Senate bill fulfills 4 big conservative objectives


It’s beginning to look as though we’re not going to get an immigration reform law this year. House Republicans are moving in a direction that will probably be unacceptable to the Senate majority and the White House. Conservative commentators like my friends Bill Kristol and Rich Lowry are arguing that the status quo is better than the comprehensive approach passed by the Senate. The whole effort is in peril.

This could be a tragedy for the country and political suicide for Republicans, especially because the conservative arguments against the comprehensive approach are not compelling.

After all, the Senate bill fulfills the four biggest conservative objectives.

• Conservatives say they want economic growth. The Senate immigration bill is the biggest pro-growth item on the agenda today. Based on estimates from the Congressional Budget Office, the Senate bill would increase the gross domestic product by 3.3 percent by 2023 and by 5.4 percent by 2033. A separate study by the American Action Forum found that it would increase per capita income by $1,700 after 10 years.

• Conservatives say they want to bring down debt. According to government estimates, the Senate bill would reduce federal deficits by up to $850 billion over the next 20 years. The Senate bill reduces the 75-year Social Security fund shortfall by half-a-trillion dollars.

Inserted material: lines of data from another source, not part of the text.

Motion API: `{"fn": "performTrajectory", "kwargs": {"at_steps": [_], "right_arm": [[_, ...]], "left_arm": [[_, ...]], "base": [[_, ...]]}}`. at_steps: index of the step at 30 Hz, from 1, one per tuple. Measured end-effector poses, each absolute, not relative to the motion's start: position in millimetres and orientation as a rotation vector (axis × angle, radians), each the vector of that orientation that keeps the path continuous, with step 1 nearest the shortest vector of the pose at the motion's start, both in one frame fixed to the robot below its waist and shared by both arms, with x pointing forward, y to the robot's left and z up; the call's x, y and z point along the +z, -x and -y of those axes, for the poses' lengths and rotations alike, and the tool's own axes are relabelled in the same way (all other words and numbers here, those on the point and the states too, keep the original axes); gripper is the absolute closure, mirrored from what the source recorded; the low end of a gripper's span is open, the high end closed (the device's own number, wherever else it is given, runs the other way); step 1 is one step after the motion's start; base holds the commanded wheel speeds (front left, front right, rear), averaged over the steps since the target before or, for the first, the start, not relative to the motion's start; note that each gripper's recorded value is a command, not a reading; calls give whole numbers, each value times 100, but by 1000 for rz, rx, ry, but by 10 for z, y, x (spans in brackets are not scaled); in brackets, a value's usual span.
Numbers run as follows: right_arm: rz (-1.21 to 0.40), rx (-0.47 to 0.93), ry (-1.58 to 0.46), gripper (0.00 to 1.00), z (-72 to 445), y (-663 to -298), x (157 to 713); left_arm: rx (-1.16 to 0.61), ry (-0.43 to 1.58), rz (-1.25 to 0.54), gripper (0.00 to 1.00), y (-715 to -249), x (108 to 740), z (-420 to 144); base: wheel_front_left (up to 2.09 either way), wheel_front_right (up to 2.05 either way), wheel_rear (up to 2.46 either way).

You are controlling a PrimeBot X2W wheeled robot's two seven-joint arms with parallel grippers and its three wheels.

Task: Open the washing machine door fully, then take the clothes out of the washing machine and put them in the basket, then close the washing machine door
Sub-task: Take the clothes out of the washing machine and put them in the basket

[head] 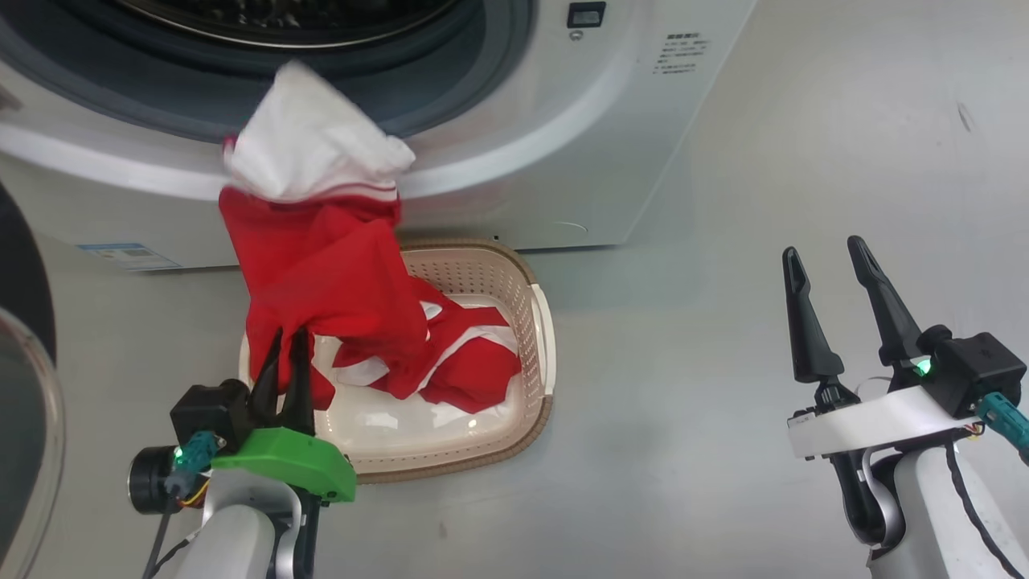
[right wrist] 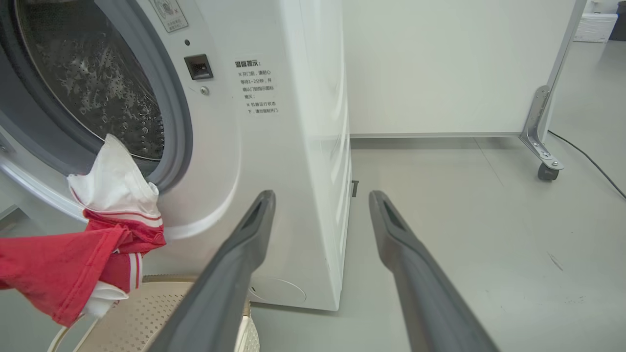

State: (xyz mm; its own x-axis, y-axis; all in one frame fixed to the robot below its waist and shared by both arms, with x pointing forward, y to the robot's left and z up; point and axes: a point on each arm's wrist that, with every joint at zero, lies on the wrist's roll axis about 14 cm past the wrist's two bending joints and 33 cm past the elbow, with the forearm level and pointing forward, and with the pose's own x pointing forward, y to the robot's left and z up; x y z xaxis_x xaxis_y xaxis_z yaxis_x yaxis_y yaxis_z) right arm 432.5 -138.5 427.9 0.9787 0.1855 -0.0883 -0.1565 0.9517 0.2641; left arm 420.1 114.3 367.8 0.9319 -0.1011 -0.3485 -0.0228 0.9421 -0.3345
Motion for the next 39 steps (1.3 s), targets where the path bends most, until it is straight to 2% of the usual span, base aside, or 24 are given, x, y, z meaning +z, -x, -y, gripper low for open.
{"fn": "performTrajectory", "kwargs": {"at_steps": [16,25,35,36,37,38,39], "right_arm": [[-162,85,-247,0,1684,-4414,4018],[-205,40,-244,0,1833,-4429,3832],[-231,14,-232,0,1946,-4470,3701],[-231,15,-232,0,1943,-4475,3699],[-232,16,-231,0,1941,-4480,3696],[-231,17,-230,0,1940,-4487,3696],[-227,18,-230,0,1941,-4499,3705]], "left_arm": [[-60,353,-579,100,-4589,2920,-892],[-63,340,-810,100,-4341,2273,-754],[-54,350,-938,100,-4194,1920,-680],[-54,350,-950,67,-4173,1902,-682],[-52,349,-954,27,-4169,1892,-687],[-53,350,-954,0,-4180,1894,-687],[-56,349,-953,0,-4188,1897,-687]], "base": [[0,0,0],[0,0,0],[0,0,0],[0,0,0],[0,0,0],[0,0,0],[0,0,0]]}}
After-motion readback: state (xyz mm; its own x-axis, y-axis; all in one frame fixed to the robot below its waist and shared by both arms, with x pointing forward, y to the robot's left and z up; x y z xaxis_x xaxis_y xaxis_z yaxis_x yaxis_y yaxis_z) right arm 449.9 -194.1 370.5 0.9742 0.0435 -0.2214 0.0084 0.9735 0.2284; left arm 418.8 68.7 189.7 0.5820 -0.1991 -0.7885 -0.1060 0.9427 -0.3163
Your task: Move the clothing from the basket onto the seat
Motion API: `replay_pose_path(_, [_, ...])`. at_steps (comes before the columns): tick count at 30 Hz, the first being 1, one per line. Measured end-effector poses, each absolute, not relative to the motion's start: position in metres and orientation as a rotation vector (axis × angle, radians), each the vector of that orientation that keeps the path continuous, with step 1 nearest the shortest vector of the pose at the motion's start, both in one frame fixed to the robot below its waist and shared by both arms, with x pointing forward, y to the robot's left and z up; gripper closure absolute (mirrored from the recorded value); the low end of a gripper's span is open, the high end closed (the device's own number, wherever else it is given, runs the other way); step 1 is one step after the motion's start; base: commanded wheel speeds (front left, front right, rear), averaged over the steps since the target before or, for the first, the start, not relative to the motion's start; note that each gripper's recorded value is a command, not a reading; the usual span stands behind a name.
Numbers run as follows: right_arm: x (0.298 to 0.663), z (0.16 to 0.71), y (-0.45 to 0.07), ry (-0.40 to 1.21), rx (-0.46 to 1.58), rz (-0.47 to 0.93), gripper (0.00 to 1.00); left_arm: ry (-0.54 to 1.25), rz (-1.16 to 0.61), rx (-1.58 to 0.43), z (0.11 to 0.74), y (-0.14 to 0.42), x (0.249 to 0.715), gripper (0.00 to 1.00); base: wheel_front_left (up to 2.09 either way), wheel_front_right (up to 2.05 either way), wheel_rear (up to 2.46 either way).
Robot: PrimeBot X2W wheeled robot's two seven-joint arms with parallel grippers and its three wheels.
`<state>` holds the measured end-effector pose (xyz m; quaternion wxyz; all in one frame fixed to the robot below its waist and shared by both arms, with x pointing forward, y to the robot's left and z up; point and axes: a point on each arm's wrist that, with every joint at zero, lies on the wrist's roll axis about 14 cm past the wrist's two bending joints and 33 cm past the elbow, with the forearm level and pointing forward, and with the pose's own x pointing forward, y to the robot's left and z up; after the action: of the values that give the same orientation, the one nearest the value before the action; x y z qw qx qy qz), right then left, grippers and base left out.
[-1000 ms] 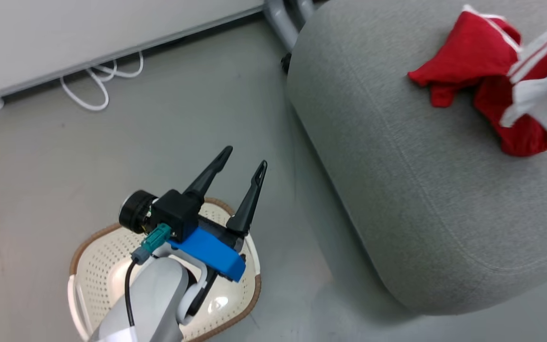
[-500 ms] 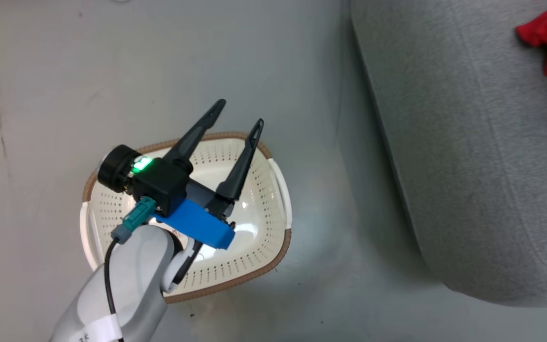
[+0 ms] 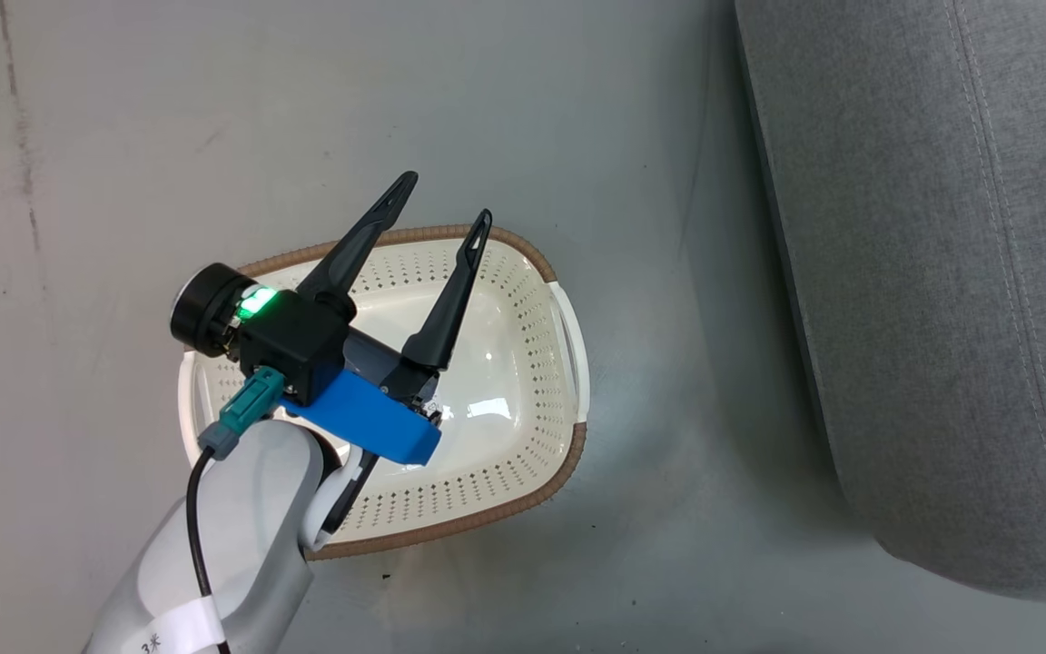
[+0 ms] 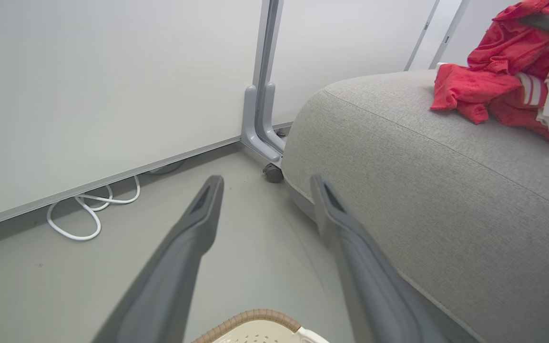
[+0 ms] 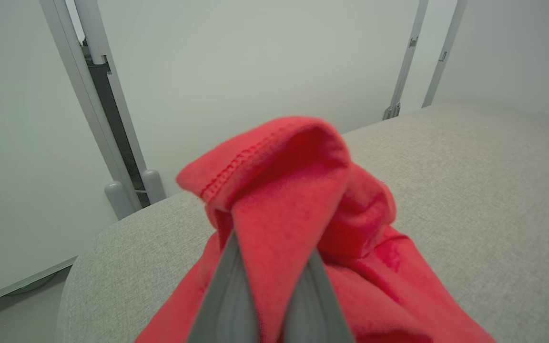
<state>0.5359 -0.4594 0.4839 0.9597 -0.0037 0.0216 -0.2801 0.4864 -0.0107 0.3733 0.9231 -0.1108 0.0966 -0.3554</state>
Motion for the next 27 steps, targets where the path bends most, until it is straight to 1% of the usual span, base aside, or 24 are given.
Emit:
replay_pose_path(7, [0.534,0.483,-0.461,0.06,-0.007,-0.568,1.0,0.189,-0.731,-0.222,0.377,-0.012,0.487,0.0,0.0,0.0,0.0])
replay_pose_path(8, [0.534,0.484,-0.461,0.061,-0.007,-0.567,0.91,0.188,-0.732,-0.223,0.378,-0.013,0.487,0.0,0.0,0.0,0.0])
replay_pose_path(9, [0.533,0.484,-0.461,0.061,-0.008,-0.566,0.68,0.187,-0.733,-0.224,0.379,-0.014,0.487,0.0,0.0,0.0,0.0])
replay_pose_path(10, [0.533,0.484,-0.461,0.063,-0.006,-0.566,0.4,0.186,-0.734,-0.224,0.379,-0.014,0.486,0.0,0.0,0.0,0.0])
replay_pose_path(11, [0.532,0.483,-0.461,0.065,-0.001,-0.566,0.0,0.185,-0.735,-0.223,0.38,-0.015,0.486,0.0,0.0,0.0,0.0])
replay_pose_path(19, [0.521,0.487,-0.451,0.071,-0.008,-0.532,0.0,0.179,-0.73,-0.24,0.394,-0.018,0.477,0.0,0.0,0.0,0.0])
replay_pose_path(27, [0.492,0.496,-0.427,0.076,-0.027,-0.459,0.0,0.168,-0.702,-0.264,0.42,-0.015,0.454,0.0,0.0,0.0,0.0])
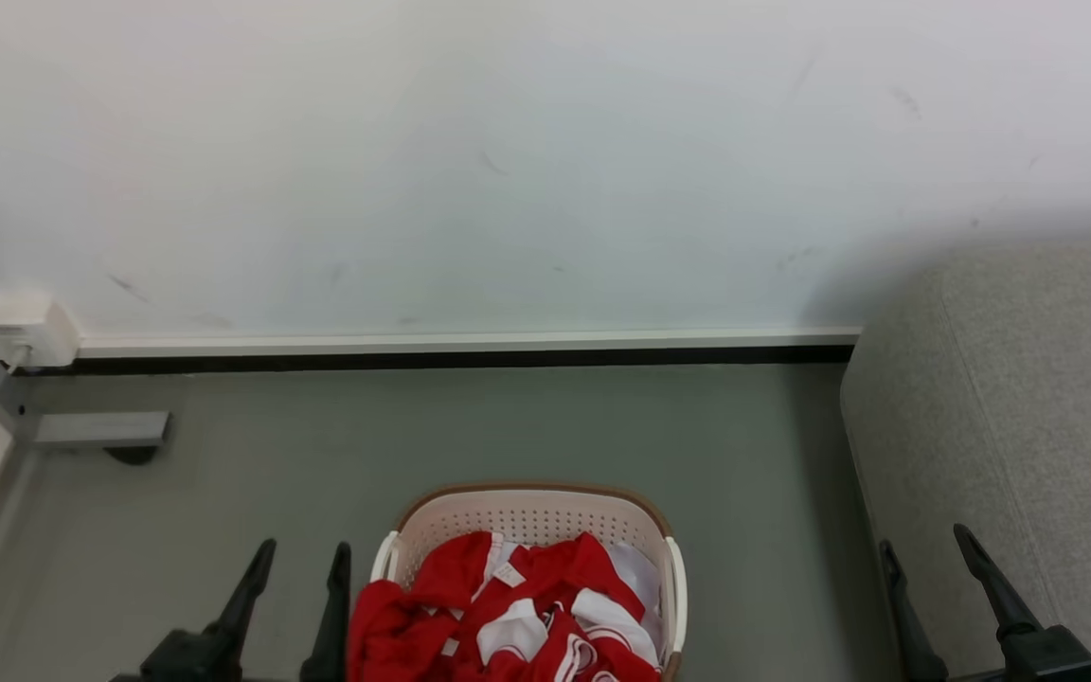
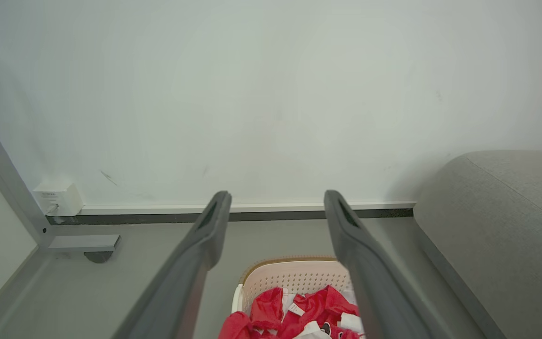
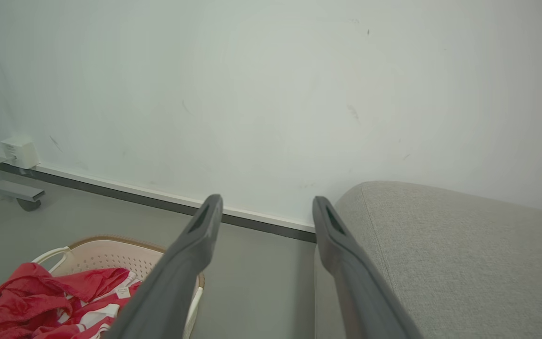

• Conservatives say they want to reduce illegal immigration. The Senate bill spends huge amounts of money to secure the border. According to the CBO, the bill would reduce illegal immigration by somewhere between 33 percent to 50 percent. True, it would not totally eliminate illegal immigration, but it would do a lot better than current law, which reduces illegal immigration by 0 percent.

• Conservatives say they want to avoid a European-style demographic collapse. But without more immigrants, and the higher fertility rates they bring, that is exactly what the U.S. faces. Plus, this bill radically increases the number of high-skilled immigrants. It takes millions of long-term resident families out of the shadows so they can lead more mainstream lives.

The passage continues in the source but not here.